**To do**
With the pictures removed, write out the data below exactly.

--

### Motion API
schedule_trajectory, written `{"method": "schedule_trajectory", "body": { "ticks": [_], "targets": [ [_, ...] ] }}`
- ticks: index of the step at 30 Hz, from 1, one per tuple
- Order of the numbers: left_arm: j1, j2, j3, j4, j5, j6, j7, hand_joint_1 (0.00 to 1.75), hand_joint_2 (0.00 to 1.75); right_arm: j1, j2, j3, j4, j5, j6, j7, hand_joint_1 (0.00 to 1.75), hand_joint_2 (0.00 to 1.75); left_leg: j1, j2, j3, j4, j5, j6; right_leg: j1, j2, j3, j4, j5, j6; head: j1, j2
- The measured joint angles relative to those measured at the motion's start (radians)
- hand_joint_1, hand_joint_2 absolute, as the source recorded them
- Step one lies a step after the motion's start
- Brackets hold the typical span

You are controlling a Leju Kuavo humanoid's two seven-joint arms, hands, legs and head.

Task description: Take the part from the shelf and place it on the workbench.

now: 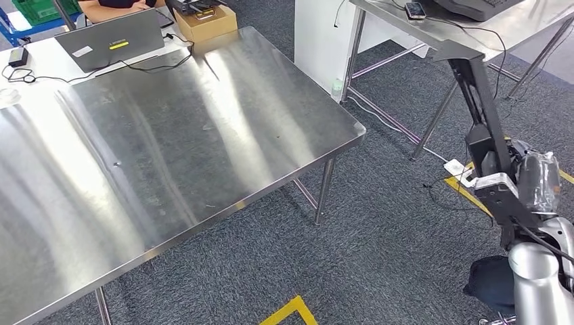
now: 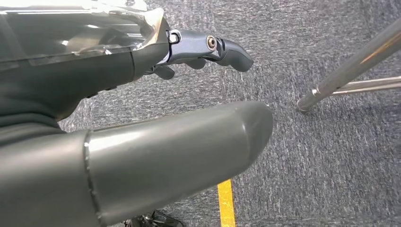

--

**Exercise response**
### Motion API
schedule_trajectory, written `{"method": "schedule_trajectory", "body": { "ticks": [_], "targets": [ [_, ...] ] }}`
- ticks: index of the step at 30 Hz, from 1, one per tuple
- Order of the numbers: left_arm: j1, j2, j3, j4, j5, j6, j7, hand_joint_1 (0.00 to 1.75), hand_joint_2 (0.00 to 1.75); right_arm: j1, j2, j3, j4, j5, j6, j7, hand_joint_1 (0.00 to 1.75), hand_joint_2 (0.00 to 1.75); left_leg: j1, j2, j3, j4, j5, j6; right_leg: j1, j2, j3, j4, j5, j6; head: j1, j2
- The measured joint angles relative to those measured at the motion's start (radians)
- hand_joint_1, hand_joint_2 absolute, as the source recorded them
- Step one lies a step after the motion's start
- Brackets hold the typical span

You are controlling a Leju Kuavo humanoid's two seven-joint arms, hands, legs and head.

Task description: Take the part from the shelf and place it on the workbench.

now: 
now: 

The answer is now complete.